3. The process for preparing roxatidine acetate as set forth in claim 1, wherein the solvent in step 1 is one or more selected from the group consisting of water, ethanol, acetonitrile, N-dimethylformamide, N-dimethylacetamide, N-methylpyrrolidone, dimethylsulfoxide, tetrahydrofuran and methyltetrahydrofuran.

4. The method for preparing roxatidine acetate as set forth in claim 1, wherein the reaction temperature in step 1 is 50-100 ℃.

5. The process for the preparation of roxatidine acetate as set forth in claim 1, wherein the base in step 2 is one or more selected from the group consisting of potassium carbonate, sodium carbonate, cesium carbonate, potassium hydroxide, sodium hydroxide and lithium hydroxide.

6. The method of claim 1, wherein the solvent of step 2 is one or more selected from the group consisting of water, methanol, ethanol, acetonitrile, toluene, ethyl acetate, N-dimethylformamide, N-dimethylacetamide, N-methylpyrrolidone, dimethylsulfoxide, tetrahydrofuran, and methyltetrahydrofuran.

7. The method for preparing roxatidine acetate as set forth in claim 1, wherein the reaction temperature in the step 2 is 60-90 ℃.

8. The process for preparing roxatidine acetate as set forth in claim 1, wherein the acetate in step 3 is selected from one or a mixture of potassium acetate and sodium acetate.

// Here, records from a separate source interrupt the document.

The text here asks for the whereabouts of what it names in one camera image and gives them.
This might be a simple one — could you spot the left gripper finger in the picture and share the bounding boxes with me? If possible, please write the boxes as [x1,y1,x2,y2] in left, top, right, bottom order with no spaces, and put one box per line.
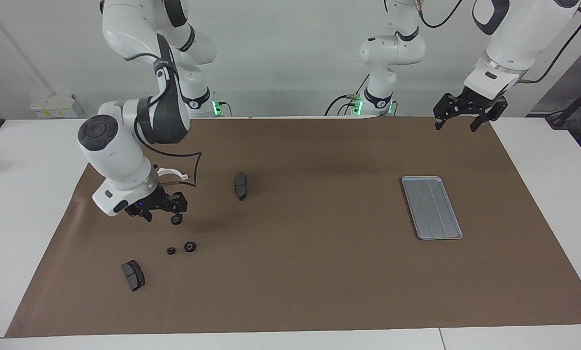
[470,99,510,133]
[434,92,461,131]

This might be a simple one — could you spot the silver metal tray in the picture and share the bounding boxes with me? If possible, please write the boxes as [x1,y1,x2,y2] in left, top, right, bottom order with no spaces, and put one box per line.
[401,176,464,241]

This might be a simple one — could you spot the short grey brake pad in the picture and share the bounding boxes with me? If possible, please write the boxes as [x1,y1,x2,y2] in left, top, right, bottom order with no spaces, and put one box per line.
[121,260,146,292]

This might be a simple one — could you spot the black stand pole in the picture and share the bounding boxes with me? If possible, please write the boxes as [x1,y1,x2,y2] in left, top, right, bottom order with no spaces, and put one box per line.
[546,80,581,129]

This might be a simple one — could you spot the brown table mat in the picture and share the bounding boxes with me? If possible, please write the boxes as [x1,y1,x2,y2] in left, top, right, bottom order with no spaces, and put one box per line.
[4,117,581,338]

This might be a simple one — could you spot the white curved plastic bracket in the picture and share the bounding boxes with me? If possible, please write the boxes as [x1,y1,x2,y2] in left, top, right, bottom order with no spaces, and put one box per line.
[157,167,190,183]

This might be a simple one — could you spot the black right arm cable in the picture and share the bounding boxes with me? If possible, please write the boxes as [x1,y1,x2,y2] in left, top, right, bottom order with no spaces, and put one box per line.
[125,49,203,188]

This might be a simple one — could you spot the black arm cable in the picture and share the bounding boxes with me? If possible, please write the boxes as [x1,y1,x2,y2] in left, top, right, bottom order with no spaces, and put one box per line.
[125,49,203,188]
[518,5,581,82]

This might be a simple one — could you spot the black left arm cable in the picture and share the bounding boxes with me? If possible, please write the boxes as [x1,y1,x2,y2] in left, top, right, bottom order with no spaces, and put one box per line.
[518,5,581,82]

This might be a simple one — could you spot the black left base cable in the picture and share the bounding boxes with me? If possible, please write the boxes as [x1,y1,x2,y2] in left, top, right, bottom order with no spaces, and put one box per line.
[325,73,371,116]

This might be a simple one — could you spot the white wall socket box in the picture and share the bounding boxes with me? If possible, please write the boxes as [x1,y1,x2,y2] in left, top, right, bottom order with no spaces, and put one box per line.
[29,94,84,119]

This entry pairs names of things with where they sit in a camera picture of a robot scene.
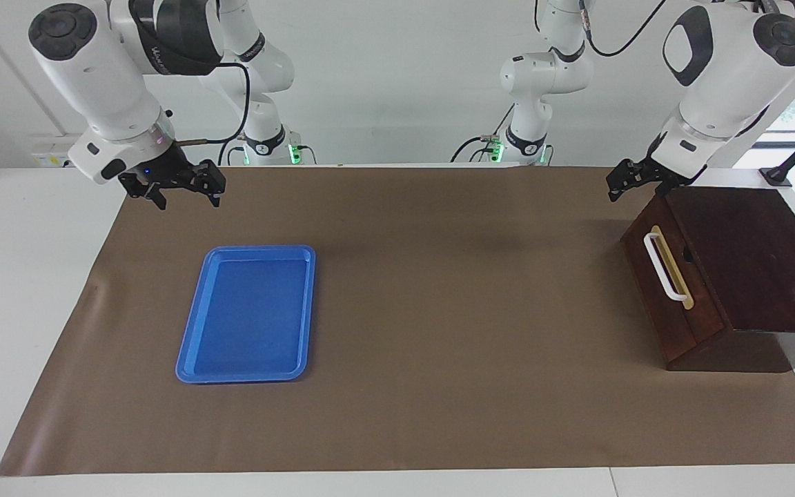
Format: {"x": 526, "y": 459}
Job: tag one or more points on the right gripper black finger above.
{"x": 209, "y": 179}
{"x": 142, "y": 188}

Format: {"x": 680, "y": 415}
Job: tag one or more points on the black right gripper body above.
{"x": 163, "y": 169}

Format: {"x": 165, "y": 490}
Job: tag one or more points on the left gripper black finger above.
{"x": 626, "y": 174}
{"x": 666, "y": 187}

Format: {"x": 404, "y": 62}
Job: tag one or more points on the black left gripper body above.
{"x": 666, "y": 166}

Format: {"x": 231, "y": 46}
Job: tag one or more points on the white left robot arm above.
{"x": 722, "y": 76}

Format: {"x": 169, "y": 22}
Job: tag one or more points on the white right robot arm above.
{"x": 94, "y": 69}

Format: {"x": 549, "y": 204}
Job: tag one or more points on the dark wooden cabinet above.
{"x": 763, "y": 262}

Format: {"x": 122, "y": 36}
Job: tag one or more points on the blue plastic tray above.
{"x": 252, "y": 317}

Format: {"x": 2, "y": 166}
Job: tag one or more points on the brown table mat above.
{"x": 439, "y": 345}

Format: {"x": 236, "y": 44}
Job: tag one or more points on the white wall socket box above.
{"x": 49, "y": 159}

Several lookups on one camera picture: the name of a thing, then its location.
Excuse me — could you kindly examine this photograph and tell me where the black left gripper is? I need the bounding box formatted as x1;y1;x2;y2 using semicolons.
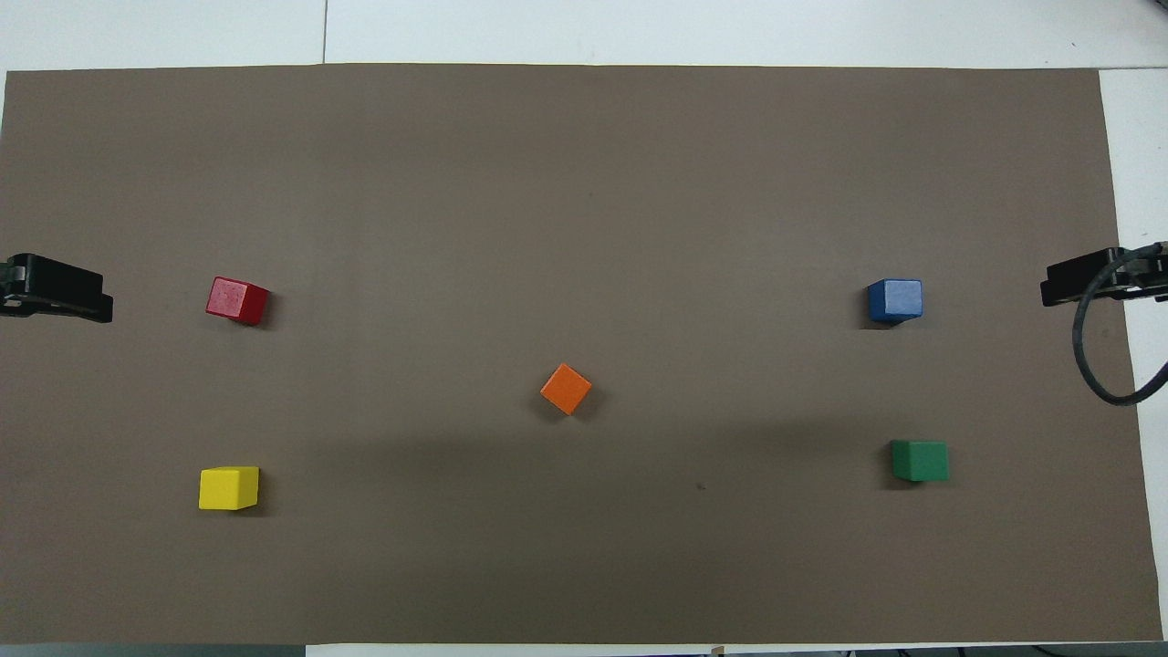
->
0;254;114;324

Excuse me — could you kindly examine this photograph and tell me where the yellow wooden block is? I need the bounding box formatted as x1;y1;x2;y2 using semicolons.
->
198;465;260;512

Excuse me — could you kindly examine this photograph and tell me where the blue wooden block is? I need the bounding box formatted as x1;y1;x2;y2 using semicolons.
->
866;278;923;325

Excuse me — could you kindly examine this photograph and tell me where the green wooden block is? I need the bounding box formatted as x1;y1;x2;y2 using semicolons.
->
890;439;950;483

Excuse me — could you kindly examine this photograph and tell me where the red wooden block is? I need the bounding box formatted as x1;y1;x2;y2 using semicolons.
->
205;276;271;327

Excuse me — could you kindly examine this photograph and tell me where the orange wooden block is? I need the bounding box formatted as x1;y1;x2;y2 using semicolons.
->
539;362;593;417

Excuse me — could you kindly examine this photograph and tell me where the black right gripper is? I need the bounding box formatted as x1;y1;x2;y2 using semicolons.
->
1041;242;1168;308

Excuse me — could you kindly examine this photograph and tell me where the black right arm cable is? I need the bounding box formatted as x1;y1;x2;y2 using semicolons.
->
1073;242;1168;408

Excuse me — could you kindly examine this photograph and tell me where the brown paper table mat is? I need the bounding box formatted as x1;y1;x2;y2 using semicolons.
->
0;62;1164;645

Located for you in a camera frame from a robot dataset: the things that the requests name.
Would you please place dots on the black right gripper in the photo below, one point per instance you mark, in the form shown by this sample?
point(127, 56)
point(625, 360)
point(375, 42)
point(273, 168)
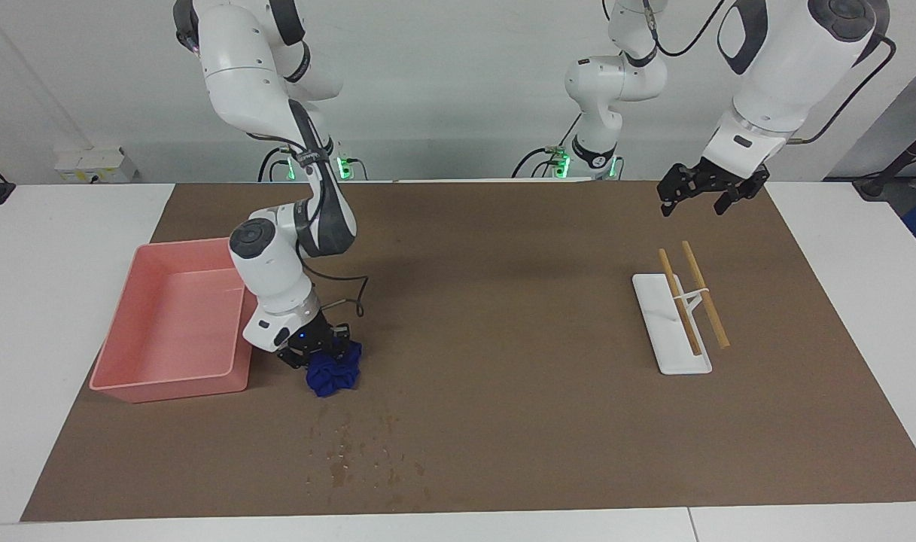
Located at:
point(311, 335)

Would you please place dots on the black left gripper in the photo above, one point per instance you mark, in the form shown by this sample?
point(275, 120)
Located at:
point(726, 175)

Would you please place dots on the blue towel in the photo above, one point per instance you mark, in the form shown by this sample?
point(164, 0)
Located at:
point(333, 376)

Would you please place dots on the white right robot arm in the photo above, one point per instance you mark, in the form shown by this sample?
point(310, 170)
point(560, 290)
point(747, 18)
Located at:
point(269, 263)

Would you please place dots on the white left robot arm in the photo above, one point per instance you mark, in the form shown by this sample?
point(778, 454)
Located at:
point(789, 68)

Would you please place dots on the wooden rack rod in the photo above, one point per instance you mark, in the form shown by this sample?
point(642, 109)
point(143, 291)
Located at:
point(704, 293)
point(680, 301)

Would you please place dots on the pink plastic bin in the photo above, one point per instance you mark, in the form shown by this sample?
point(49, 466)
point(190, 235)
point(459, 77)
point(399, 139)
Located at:
point(164, 331)

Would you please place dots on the black floor stand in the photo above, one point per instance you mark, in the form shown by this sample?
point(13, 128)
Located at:
point(871, 186)

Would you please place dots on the brown table mat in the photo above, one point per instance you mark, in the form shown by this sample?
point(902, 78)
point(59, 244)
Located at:
point(503, 339)

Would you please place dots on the white socket box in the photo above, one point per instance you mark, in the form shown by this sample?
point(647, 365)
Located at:
point(96, 162)

9. The process for preparing roxatidine acetate as set forth in claim 1, wherein the solvent in step 3 is one or more selected from the group consisting of water, methanol, ethanol, acetonitrile, N-dimethylformamide, N-dimethylacetamide, N-methylpyrrolidone, dimethylsulfoxide, tetrahydrofuran and methyltetrahydrofuran.

10. The method for preparing roxatidine acetate as set forth in claim 1, wherein the reaction temperature in step 3 is 80-120 ℃.